“It’s only people up there with guitars and other instruments telling and singing their way through an everyday love story.” Playwright Enda Walsh’s understated summation of Once perfectly captures the charming simplicity and honesty of this unpretentious musical at the Queen’s Theatre, Hornchurch.
Will leave you with a bouncy comforting glow.
There is no spectacular curtain up to this show. Instead, some ten minutes before the story commences, an ensemble of musicians gathers onstage to sing, play and dance in a traditionally welcoming ceili. The fun melds into the opening sequence as the house lights dim and Guy (Daniel Healy) laments the loss of the woman he loves and who inspired his music. She is now in New York; he in Dublin. Intent on never playing again his mind is changed by the arrival of Girl (Emma Lucia). She needs her vacuum cleaner repaired and that’s what Guy does for a living. Inevitably they are sucked into a relationship that has the required twists and turns of a heart-rending romance worthy of the stage and enough diversions and lively characters to provide opportunities for humour, songs and a light storyline.
The show is directed by Peter Rowe, Artistic Director at the New Wolsey Theatre, Ipswich, with whom this is a joint venture. The creative team clearly gelled and the unity of vision they achieved has created a seamless production. Everything moves effortlessly over more than two hours under the musical direction of Ben Goddard and sound designer James Cook. Lively dance and movement sequences from choreographer Francesca Jaynes enhance the Celtic atmosphere. Set and costume design by Libby Watson boldly and warmly creates the Irish context which is enhanced by the ability of lighting designer Mark Dymock to employ comforting mood lighting in the house, bar and home scenes while not flinching from bolder moments of highlighting and dreamy nights under the stars. Scene transitions carried out by the cast shifting the piano, moving the workshop bench and relocating furniture under the auspices of stage manager Alex Reece integrate with the storyline without losing any pace.
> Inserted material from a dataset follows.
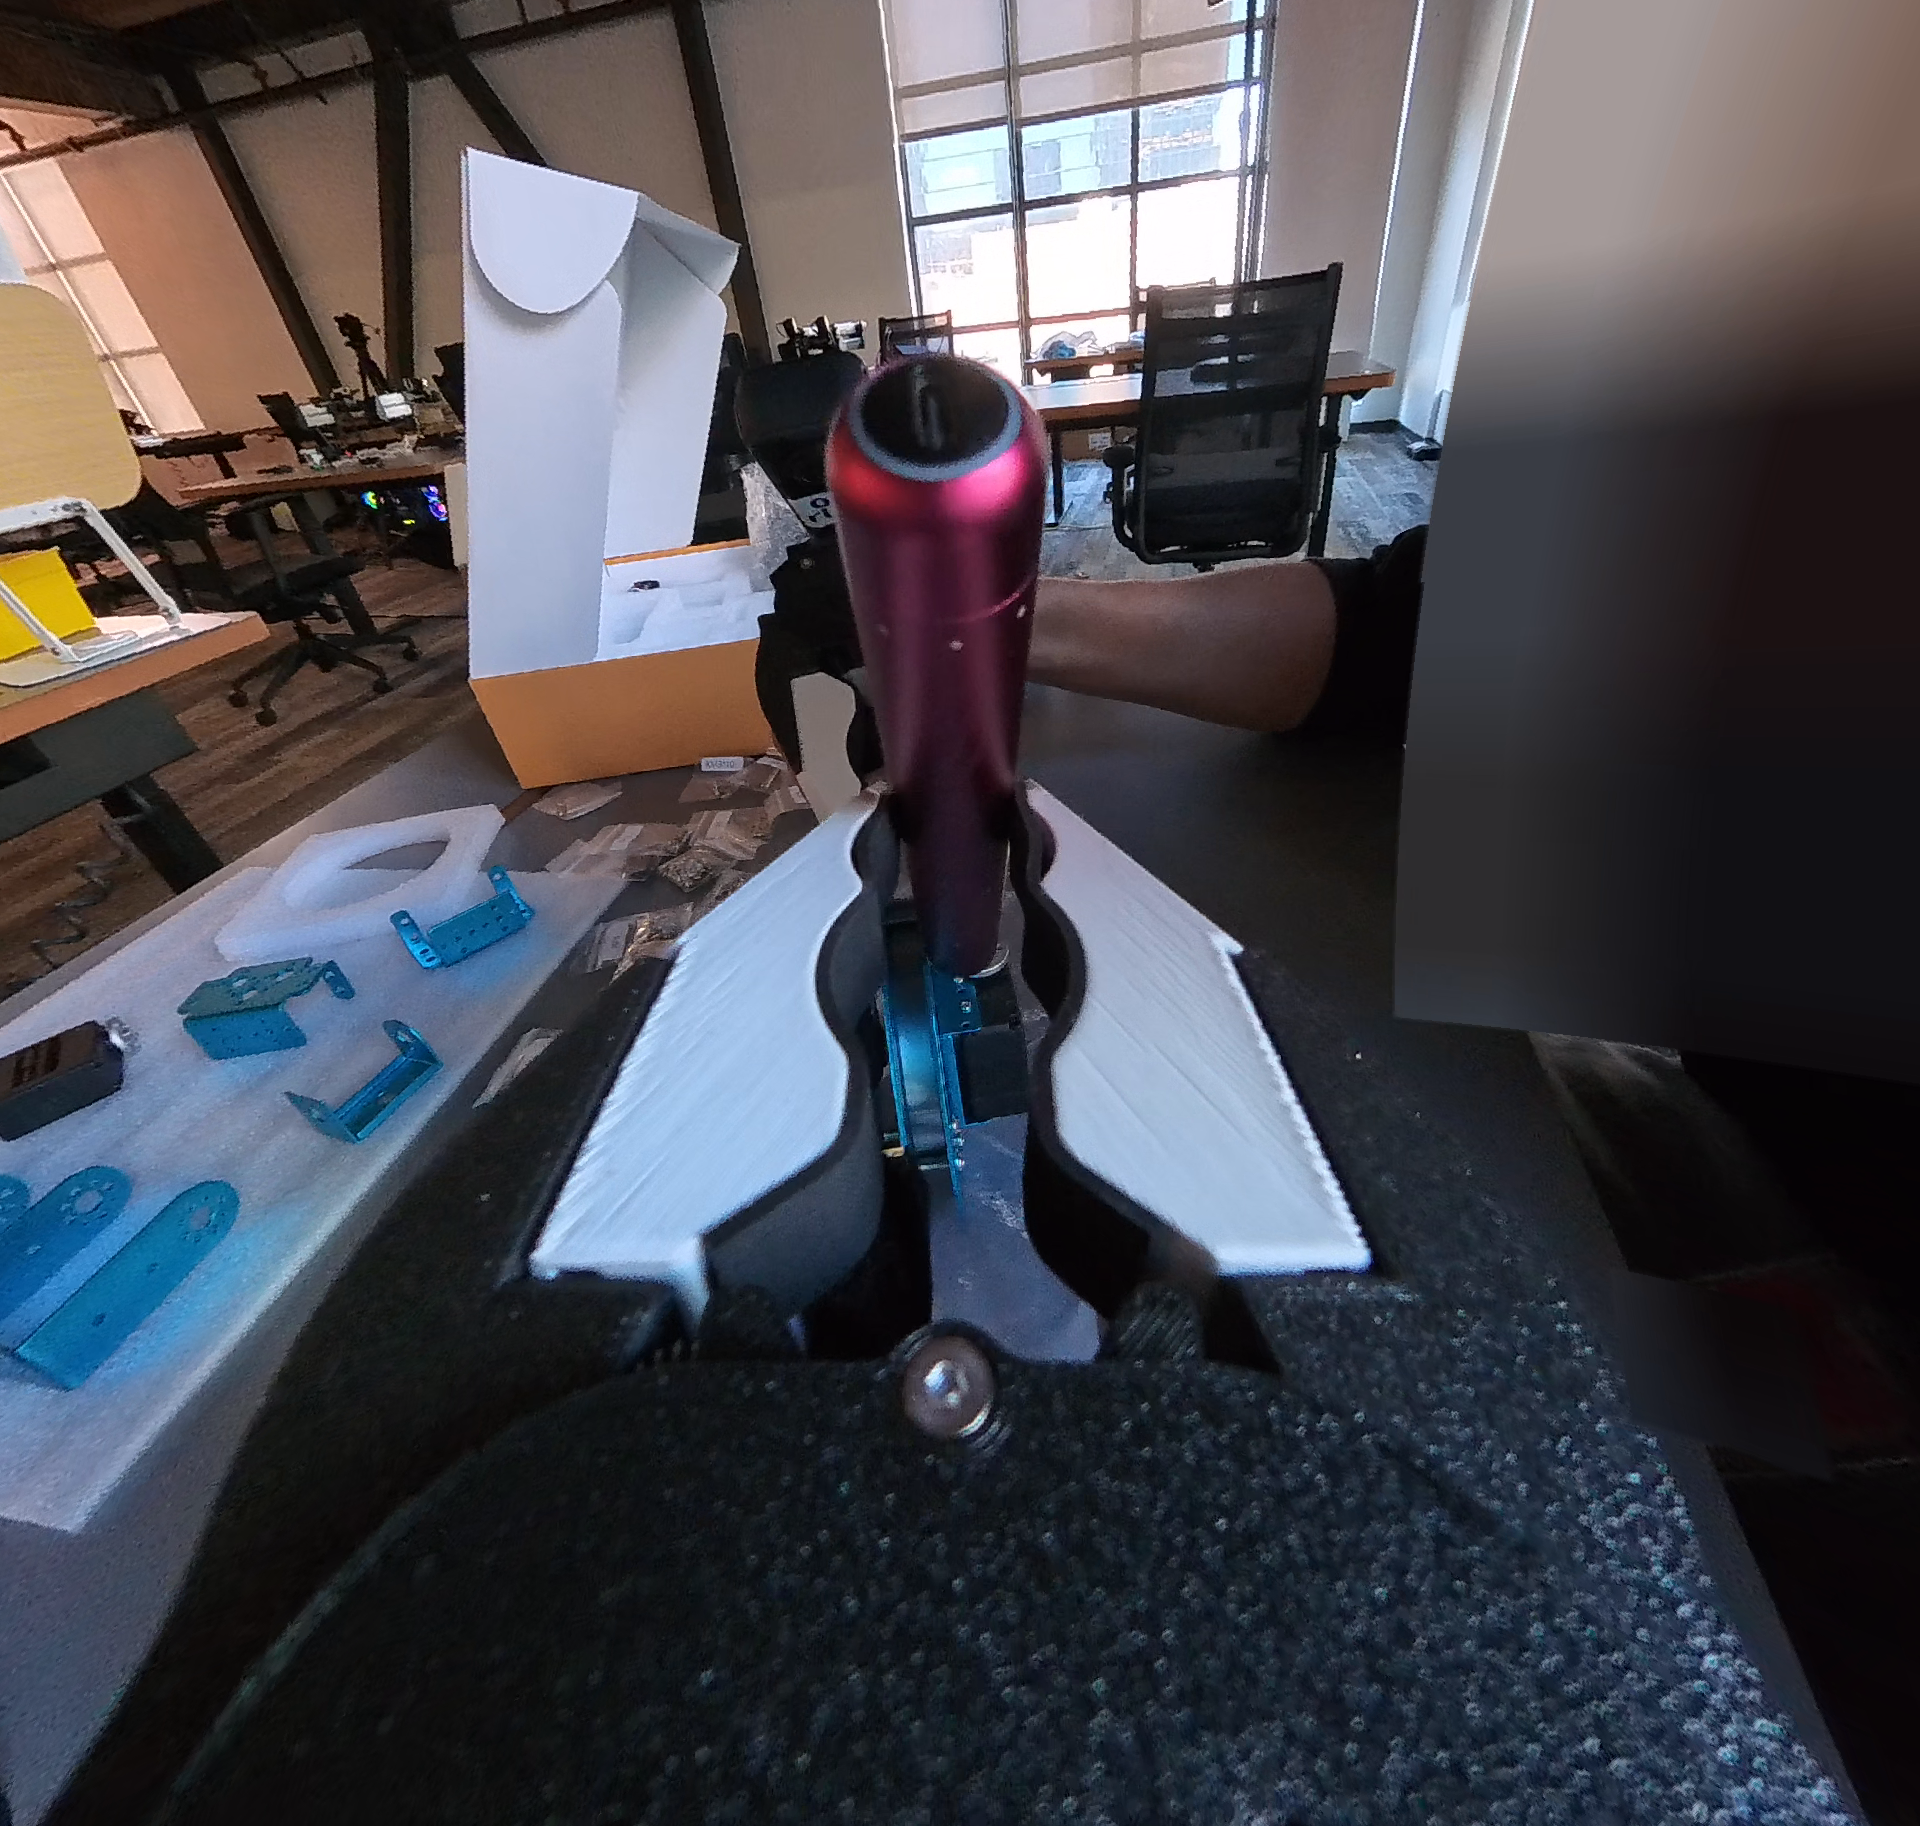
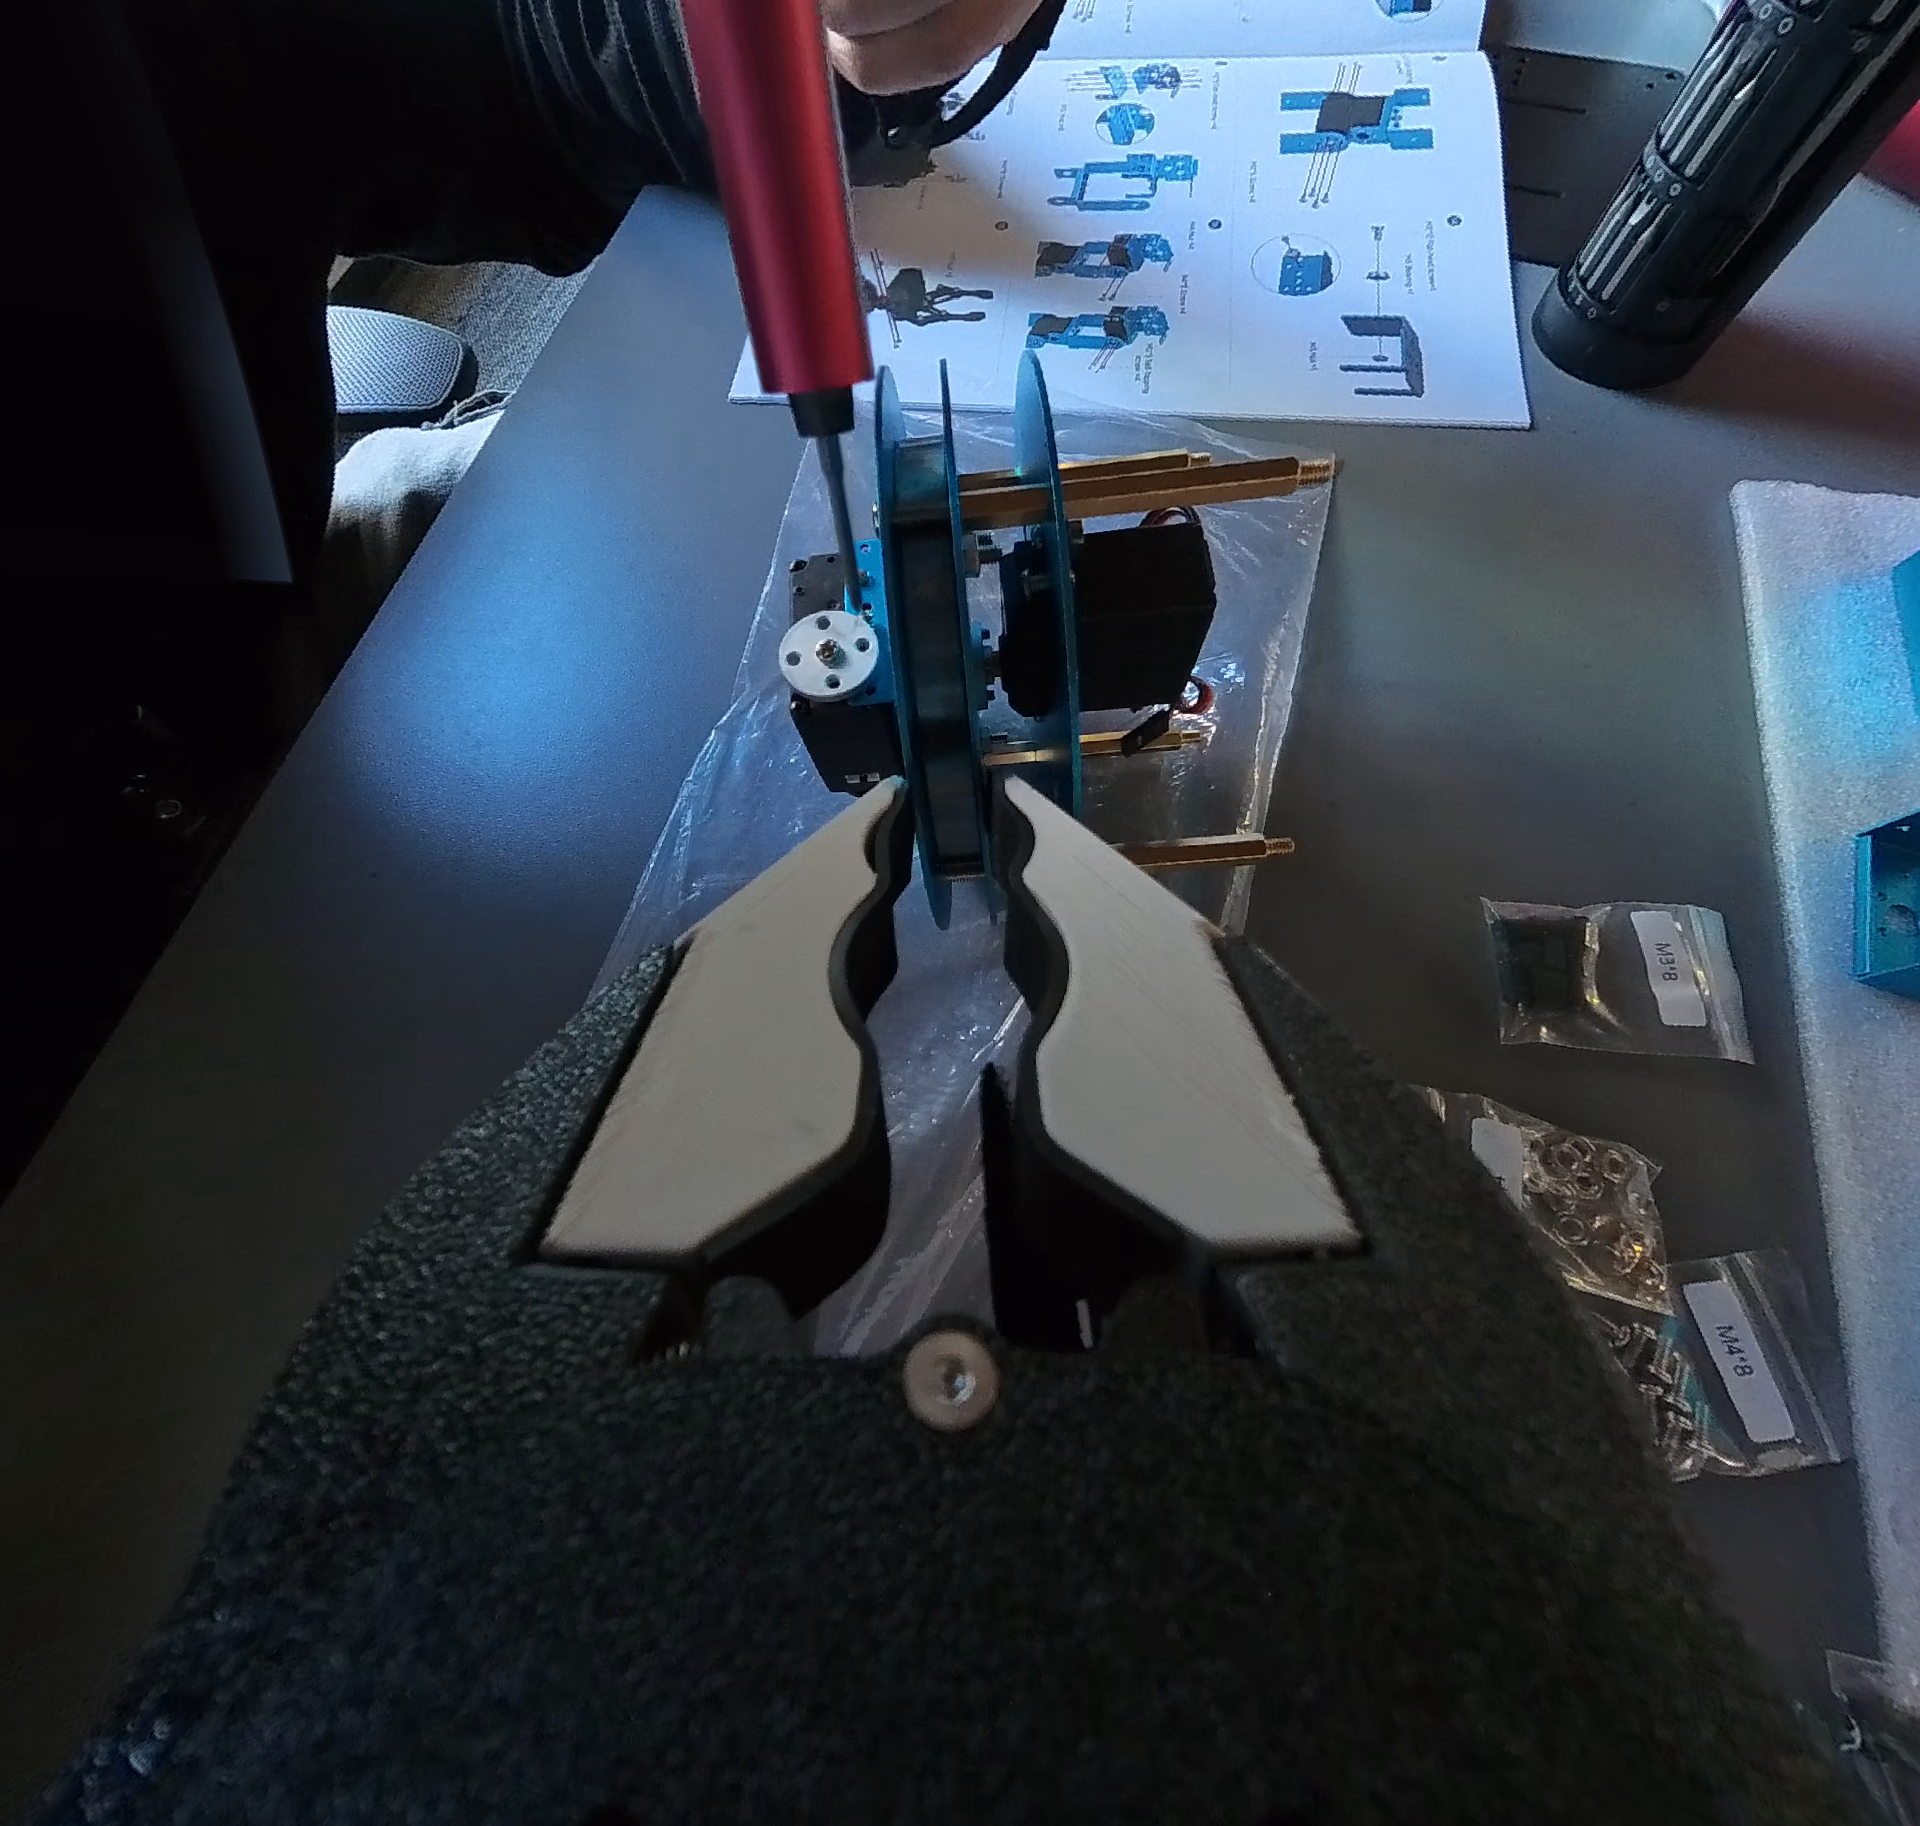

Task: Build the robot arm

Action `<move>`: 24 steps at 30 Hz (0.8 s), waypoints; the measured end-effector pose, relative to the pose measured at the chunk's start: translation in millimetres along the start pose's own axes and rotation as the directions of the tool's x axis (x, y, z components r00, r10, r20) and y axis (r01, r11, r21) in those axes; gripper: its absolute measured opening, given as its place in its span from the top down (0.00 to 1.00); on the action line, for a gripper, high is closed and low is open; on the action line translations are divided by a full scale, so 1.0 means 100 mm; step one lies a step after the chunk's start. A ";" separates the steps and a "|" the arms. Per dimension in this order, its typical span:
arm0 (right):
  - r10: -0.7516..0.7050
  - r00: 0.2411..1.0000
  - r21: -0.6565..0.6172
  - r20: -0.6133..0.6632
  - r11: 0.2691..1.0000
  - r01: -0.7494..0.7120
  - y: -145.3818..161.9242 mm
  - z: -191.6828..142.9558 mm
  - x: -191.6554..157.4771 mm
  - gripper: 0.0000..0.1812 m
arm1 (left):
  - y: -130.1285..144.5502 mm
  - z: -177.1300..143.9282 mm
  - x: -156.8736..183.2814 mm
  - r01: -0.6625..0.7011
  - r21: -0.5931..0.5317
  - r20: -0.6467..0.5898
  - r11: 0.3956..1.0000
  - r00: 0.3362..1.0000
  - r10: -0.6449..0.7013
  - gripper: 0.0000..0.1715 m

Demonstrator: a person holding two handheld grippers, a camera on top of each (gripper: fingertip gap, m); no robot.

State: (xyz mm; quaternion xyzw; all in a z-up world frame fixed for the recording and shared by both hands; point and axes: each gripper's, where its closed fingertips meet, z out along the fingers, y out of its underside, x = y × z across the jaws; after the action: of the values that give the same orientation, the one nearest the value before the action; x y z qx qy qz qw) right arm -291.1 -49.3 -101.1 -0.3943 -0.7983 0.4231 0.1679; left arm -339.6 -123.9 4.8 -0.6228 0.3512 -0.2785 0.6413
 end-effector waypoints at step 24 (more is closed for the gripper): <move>0.006 1.000 -0.003 0.004 1.000 -0.006 0.01 0.00 -0.01 0.93 | 0.00 0.00 0.03 -0.032 -0.008 0.003 0.999 0.999 0.032 0.89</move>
State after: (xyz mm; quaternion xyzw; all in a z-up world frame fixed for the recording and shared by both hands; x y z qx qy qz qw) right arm -290.4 -49.5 -101.5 -0.3960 -0.7981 0.4234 0.1643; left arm -337.5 -126.0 4.5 -0.6200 0.3613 -0.2659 0.6437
Few musicals manage such smooth introductions and exits from dialogue to songs and back again as Once. They are in the script but the multitalented cast facilitates their efficiency. Each member occupies a position in the band, becomes a singer, soloist musician, dancer and actor as occasion demands. In the midst of the ensemble there are opportunities for individuals to shine. Inevitably, Healy and Lucia stand out. He has raw, earthy, almost rasping tones that match his unpolished character, which can nevertheless mellow in matters of the heart. She has an alarming directness and freshness of approach which deals bluntly and logically with situations but again softens once seated on the piano stool or faced with moments of potential romance. Sean Kingsley, as Billy, the shop owner, provides much of the humour, though at times his performance might have been better suited to a pantomime of pirates, such was the excess his fervour. Not so with Samuel Martin, the Bank Manager, who delightfully transforms from capitalist adversary to enthusiastic entrepreneur and Kate Robinson-Stuart as Reza who exudes motherly forthright control of situations.
Once perhaps rates among the lesser-known acclaimed musicals and occupies a niche in terms of the Irish musical heritage on which it draws. This production offers an outstanding opportunity to see a quality production without paying West End prices. It’s a delightful evening out that will leave you with a bouncy comforting glow.